"Where the deuce are we going?" said Beecher, suddenly aware of the swift flight through the now deserted regions of the lower city.

"Down to McKenna's offices."

"As late as this?"

"Guess these days keep him pretty busy."

"Didn't he say anything about his clue?"

"Said he'd traced the history of the stone."

They soon came to a stop in one of the blocks on Broadway within a stone's throw of old Trinity, and, descending, entered a dingy four-story building pinched in among the skyscrapers. At the second flight of worm-eaten stairs, Gunther pushed open a smoky glass door and entered a short antechamber inclosed in sanded glass with sliding pigeon-holes for observation. Their arrival being expected, they were immediately shown down a contracted hallway studded with doors, to an open room, comfortably furnished, with a fire burning in the grate.

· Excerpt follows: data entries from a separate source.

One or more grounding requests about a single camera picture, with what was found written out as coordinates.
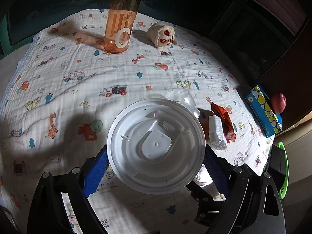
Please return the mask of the orange snack wrapper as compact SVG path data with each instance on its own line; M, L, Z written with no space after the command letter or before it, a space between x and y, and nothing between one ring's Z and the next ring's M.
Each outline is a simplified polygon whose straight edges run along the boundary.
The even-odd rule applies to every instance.
M222 121L223 133L227 143L234 143L236 141L236 133L234 132L234 127L229 113L225 108L215 103L211 104L211 108L214 115L218 116Z

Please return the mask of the white plastic cup lid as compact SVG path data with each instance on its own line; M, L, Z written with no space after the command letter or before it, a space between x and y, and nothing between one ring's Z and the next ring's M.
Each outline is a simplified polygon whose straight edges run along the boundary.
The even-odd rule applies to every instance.
M166 99L145 99L126 107L107 135L107 155L117 177L153 195L187 186L202 166L205 147L198 118Z

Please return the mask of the clear plastic cup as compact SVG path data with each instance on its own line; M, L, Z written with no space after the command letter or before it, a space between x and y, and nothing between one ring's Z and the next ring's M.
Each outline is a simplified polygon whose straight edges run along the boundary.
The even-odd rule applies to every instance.
M199 118L200 111L196 107L195 100L193 99L189 90L183 90L182 92L178 93L172 99L174 102L184 106L187 108L196 118Z

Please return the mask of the green plastic mesh basket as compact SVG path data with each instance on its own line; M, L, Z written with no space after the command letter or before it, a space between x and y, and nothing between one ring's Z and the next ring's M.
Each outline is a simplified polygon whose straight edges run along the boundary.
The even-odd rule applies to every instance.
M282 151L284 153L283 164L284 164L285 179L284 179L282 187L279 191L279 197L281 200L283 200L287 194L288 184L289 184L289 162L288 162L288 156L287 156L285 146L282 142L278 142L278 148L282 149Z

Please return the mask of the blue yellow tissue box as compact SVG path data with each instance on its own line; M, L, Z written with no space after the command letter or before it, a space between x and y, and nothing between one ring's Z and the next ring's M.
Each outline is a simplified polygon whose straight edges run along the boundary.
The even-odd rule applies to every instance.
M282 118L270 106L270 99L260 85L256 85L246 95L245 100L261 125L266 137L282 131Z

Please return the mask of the red apple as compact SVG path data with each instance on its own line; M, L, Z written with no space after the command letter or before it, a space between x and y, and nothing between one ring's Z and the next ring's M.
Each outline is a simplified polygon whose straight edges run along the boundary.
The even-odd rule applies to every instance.
M287 100L282 93L274 94L270 101L272 109L275 113L282 113L287 104Z

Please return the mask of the white skull squishy toy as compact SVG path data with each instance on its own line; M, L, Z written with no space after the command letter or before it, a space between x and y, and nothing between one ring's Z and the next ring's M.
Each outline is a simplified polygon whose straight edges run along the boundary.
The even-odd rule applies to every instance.
M156 48L165 48L178 44L178 41L175 40L175 29L161 22L150 26L147 31L147 37Z

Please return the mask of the orange water bottle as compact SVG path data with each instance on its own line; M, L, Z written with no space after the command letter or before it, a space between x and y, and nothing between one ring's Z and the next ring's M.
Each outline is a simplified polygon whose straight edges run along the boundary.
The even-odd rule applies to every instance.
M104 49L121 53L128 49L141 0L111 0L104 35Z

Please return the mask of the green window frame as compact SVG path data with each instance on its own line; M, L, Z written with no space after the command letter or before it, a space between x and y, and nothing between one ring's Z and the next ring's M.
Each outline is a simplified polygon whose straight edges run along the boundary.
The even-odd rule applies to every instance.
M15 50L25 46L26 44L31 43L33 37L34 37L34 34L22 39L16 44L12 44L9 31L8 31L7 13L4 13L1 19L1 59L8 56Z

"Join you in a moment, gentlemen," said McKenna, nodding around the door of the adjoining room.

Gunther unceremoniously helped himself at the open box of cigars.

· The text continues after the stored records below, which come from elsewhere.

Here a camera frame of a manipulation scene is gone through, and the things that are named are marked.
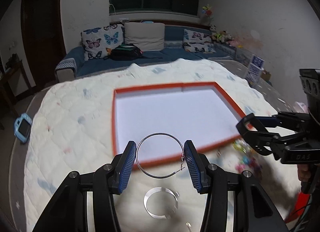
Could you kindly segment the right hand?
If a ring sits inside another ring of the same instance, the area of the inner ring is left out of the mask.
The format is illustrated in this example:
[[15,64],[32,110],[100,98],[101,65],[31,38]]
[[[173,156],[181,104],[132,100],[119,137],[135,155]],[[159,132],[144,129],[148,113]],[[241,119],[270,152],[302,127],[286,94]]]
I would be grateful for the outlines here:
[[305,187],[308,186],[311,178],[311,172],[309,170],[308,164],[298,164],[297,174],[298,174],[298,179],[301,182],[302,190],[304,190]]

"Ted," he said enthusiastically, "why the deuce do the novelists concoct their absurdly stalking detectives, who deduce everything at a glance, with their impossible logical processes? Don't they see the real thing is so much bigger? It's not the fake individual mind that's wonderful; it's the system—this system. A great agency like this is simply an expression of society itself—organized order against unorganized disorder. It's an unending struggle, and the odds are all on one side. By George, what impresses me is the completeness with which society has organized itself—made use of all inventions, telephone, telegraph, the photograph, the press, everything turned on the criminal to run him down. For a hundred detectives employed here, there are a thousand allies, in every trade, in every depot, in every port, along every line of travel. When you think of the agencies that McKenna can stir up by a word, then you begin to realize the significance of the detective in the structure of society."